▸ **Work required**: Search term "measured": copy each line of the data containing it.

┌──

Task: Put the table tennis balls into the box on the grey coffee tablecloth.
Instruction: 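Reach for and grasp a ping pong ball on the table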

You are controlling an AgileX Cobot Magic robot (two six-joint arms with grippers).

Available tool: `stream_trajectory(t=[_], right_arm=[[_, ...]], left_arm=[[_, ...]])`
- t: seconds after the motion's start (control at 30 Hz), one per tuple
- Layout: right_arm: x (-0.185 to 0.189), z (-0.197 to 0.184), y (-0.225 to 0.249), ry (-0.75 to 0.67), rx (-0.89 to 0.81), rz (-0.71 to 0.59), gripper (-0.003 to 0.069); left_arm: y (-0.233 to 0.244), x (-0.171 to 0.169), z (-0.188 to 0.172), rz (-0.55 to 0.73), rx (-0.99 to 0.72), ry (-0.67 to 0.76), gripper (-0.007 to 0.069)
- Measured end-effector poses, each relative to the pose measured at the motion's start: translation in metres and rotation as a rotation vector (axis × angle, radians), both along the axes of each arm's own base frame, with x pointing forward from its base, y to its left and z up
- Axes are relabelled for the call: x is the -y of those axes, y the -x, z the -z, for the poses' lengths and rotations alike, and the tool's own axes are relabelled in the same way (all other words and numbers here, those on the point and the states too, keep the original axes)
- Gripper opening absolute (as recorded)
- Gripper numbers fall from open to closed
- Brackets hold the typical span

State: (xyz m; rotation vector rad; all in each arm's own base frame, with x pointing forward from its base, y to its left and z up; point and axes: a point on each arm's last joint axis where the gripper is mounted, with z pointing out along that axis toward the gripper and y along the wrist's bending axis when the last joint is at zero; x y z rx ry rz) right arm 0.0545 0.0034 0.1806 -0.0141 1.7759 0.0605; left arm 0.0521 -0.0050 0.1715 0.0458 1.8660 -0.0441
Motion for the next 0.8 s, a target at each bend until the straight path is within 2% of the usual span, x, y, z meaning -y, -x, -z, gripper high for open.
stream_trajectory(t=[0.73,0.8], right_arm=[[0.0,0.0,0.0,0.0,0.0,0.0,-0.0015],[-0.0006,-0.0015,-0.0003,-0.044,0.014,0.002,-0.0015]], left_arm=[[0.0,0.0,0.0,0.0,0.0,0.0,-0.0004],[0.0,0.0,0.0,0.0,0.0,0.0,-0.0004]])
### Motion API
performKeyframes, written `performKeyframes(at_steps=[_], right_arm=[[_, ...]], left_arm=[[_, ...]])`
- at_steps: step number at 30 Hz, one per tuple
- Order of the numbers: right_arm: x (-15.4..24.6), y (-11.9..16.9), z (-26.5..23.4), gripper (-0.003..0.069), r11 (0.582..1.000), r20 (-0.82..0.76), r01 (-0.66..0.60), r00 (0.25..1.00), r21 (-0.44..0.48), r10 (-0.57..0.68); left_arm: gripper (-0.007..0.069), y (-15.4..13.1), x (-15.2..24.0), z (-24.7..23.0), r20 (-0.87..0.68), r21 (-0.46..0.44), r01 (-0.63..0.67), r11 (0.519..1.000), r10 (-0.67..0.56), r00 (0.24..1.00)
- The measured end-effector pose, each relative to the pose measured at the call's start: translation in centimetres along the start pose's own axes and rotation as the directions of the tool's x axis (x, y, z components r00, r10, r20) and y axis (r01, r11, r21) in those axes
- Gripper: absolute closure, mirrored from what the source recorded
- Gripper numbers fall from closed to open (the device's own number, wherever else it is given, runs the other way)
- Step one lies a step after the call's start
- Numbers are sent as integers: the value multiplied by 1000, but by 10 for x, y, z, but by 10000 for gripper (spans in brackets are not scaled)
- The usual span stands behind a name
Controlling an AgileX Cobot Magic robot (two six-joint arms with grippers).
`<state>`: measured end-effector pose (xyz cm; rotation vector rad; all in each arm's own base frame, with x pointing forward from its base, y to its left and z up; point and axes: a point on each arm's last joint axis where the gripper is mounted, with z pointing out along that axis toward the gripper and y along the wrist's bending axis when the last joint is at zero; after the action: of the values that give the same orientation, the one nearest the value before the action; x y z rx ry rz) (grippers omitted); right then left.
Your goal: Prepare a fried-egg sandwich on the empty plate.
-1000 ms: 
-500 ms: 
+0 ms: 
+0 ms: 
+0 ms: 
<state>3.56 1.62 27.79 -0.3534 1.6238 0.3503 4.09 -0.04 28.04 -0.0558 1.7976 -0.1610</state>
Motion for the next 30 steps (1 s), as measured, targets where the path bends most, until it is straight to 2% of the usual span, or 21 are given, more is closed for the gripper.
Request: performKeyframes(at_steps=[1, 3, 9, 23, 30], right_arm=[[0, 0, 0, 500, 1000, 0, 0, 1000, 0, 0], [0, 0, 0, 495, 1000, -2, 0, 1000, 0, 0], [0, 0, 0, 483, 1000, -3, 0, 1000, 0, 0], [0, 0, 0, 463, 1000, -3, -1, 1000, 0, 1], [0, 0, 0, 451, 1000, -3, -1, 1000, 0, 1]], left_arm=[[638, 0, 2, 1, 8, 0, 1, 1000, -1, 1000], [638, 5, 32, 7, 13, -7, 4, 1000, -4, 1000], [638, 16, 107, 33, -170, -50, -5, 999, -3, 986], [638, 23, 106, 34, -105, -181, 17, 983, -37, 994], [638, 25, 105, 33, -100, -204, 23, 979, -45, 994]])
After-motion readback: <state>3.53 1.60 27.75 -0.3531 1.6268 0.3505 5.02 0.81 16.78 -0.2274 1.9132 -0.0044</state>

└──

▸ **Output**:
- Measured end-effector poses, each relative to the pose measured at the motion's start: translation in metres and rotation as a rotation vector (axis × angle, radians), both along the axes of each arm's own base frame, with x pointing forward from its base, y to its left and z up
- The measured end-effector pose, each relative to the pose measured at the call's start: translation in centimetres along the start pose's own axes and rotation as the directions of the tool's x axis (x, y, z components r00, r10, r20) and y axis (r01, r11, r21) in those axes
`<state>`: measured end-effector pose (xyz cm; rotation vector rad; all in each arm's own base frame, with x pointing forward from its base, y to its left and z up; point and axes: a point on each arm's last joint axis where the gripper is mounted, with z pointing out along that axis toward the gripper and y along the wrist's bending axis when the last joint is at zero; after the action: of the values that give the same orientation, the one nearest the value before the action; x y z rx ry rz) (grippers omitted); right then left.
Motion for the next 30 steps (1 s), as measured, targets where the path bends most, until it is straight to 2% of the usual span, or 21 are given, more is closed for the gripper.

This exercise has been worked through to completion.